Eland produces 330,000 barrels from OML 40

*Eland Oil & Gas – OML 40.

31 March 2017, Sweetcrude, Abuja — Eland Oil and Gas Plc said it has produced over 330,000 barrels of crude oil from only one well in Oil Mining Lease (OML) 40 since the beginning of the year.

The company further stated that it intends to start the work-over and side-track of the Opuama-7 well before the end of the first half of 2017.

The company said OML 40, through the Opuama-3 well, has produced 330,000 barrels since production restarted in January after production was temporarily halted to allow maintenance on the floating production, storage and offloading vessel.

Commenting on the development, Chief Executive Officer, Eland Oil, said, “The achievement of getting 120 meters ocean going oil tankers to run a continuous cycle through the Nigerian river system should not be underestimated and whilst we will continue to implement operational efficiency we could not be more delighted and excited with the way it has begun.
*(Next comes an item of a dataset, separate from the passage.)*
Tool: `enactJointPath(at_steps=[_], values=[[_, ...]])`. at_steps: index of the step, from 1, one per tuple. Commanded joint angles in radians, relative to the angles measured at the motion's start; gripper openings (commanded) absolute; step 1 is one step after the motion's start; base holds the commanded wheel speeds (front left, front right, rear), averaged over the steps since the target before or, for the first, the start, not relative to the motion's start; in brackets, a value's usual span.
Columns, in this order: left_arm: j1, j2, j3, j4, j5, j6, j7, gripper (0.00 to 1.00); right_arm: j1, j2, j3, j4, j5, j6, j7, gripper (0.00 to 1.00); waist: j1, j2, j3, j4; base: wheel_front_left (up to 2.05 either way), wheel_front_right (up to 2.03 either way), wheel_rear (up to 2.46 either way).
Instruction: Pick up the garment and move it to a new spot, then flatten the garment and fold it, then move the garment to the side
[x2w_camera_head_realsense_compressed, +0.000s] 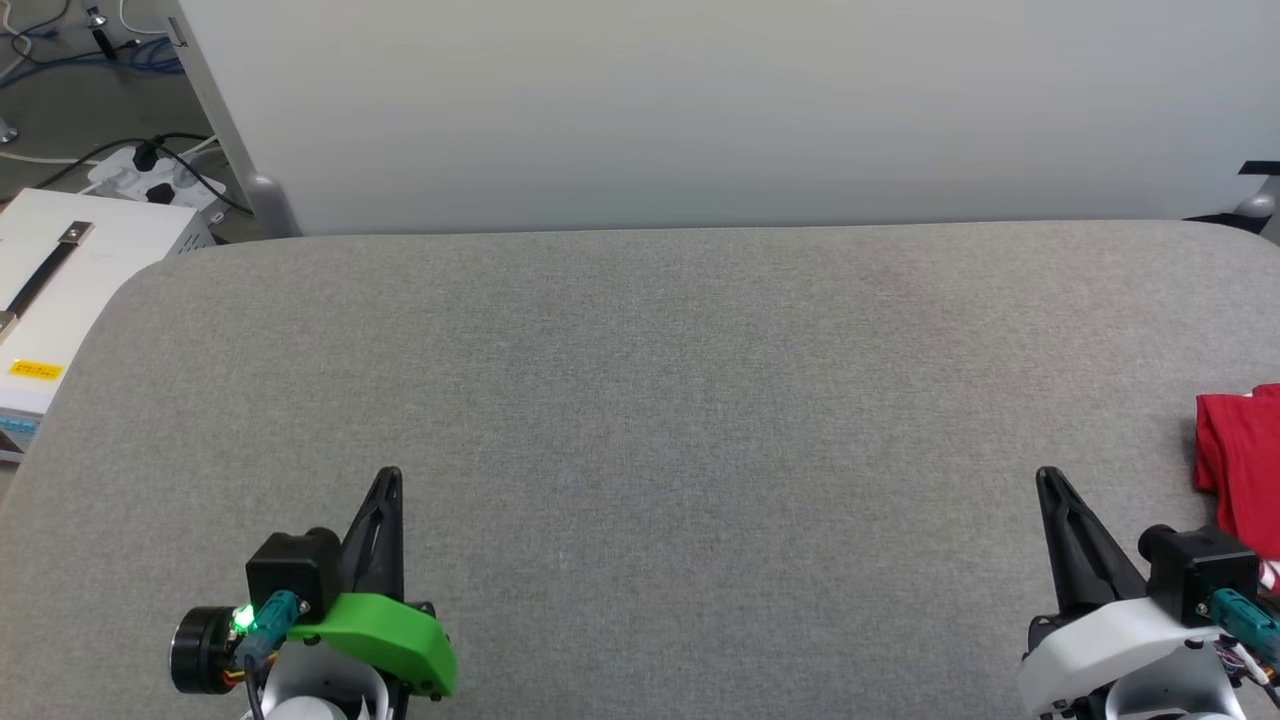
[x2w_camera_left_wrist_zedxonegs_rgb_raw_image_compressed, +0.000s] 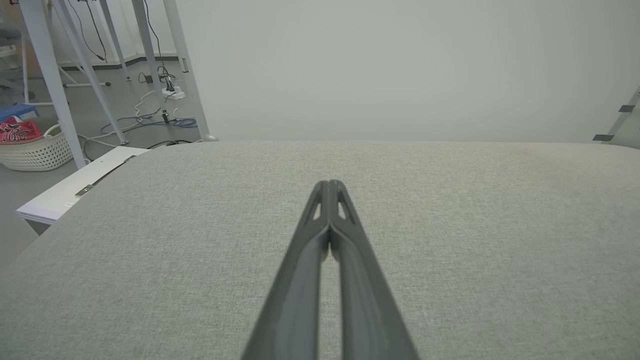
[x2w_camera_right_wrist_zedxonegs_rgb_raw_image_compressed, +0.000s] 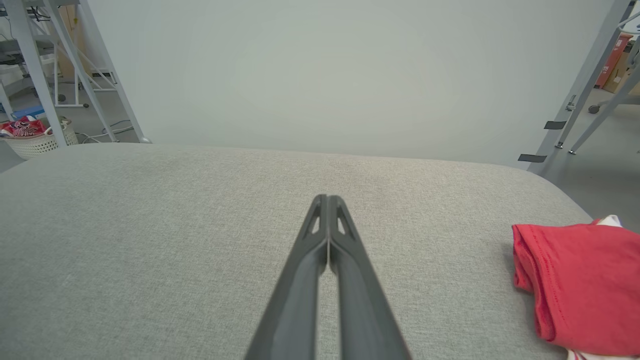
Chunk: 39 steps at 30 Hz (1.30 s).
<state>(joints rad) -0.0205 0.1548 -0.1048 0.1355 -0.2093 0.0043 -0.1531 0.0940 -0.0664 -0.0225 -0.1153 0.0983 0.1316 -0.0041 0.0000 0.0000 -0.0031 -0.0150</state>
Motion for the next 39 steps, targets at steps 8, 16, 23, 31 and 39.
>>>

“The success of establishing an alternative export route has considerably de-risked our crude monetisation and has ensured that we will never again have lengthy production downtime that resulted from a single route to market.

“2017 brings huge opportunity for us to significantly increase production, capitalising on our earlier success from the re-entry programs, prior to new drilling opportunities.”
The company explained that the well has been choked back so the reservoir can be optimised, with output averaging around 8,000 barrels each day.

It added that since the restart, 160,000 barrels of crude oil had been delivered to the export terminal and a further 160,000 barrels is expected to be injected imminently.
It said, “The company has monetised 154,173 barrels of crude at an average price of U$52.14 per barrel, with cash receipts of over $8.0 million. The company expects to monetise the next 160,000 barrels in the coming weeks.”

The company explained that during the downtime of the FPSO, Eland reviewed its shipping operations, while it added that modifications of the mooring system had since been implemented to cater for the tides and increased volumes being delivered to the storage tanker.

“The company expects to resume production by the end of next week. Water handling at Opuama field will commence in April through the installation of a three-phase separator, allowing the commencement of production from well Opuama-1. Production is expected to be about 11,500 barrels per day from Opuama-1 and Opuama-3 following the resumption of production and optimising,” Eland added.

The company explained that its cash stands at about $9.0 million ahead of the drilling of Opuama-7, which is forecast to add 6,000 barrels to daily production, while it added that Gbetiokun-1 would also be worked over in the second half of 2017, adding a further 7,800 barrels to daily production.

Furthermore, the company said it expects to begin development of the Ubima early production system at the end of the Nigerian wet season in September and upon completion of road and well-site preparation.

Eland said it has looked at how best to fully develop the Gbetiokun field, adding that an initial development comprising six new production wells targeting the deeper reservoirs, together with Gbetiokun-1, is forecast to produce more than 50 million barrels of oil.

“A second phase of development, comprising six further production wells targeting the shallower reservoirs, has the potential to produce a further 15 million barrels. Eland’s reservoir models indicate that these wells could deliver a peak production rate of over 50,000 barrels per day,” company explained.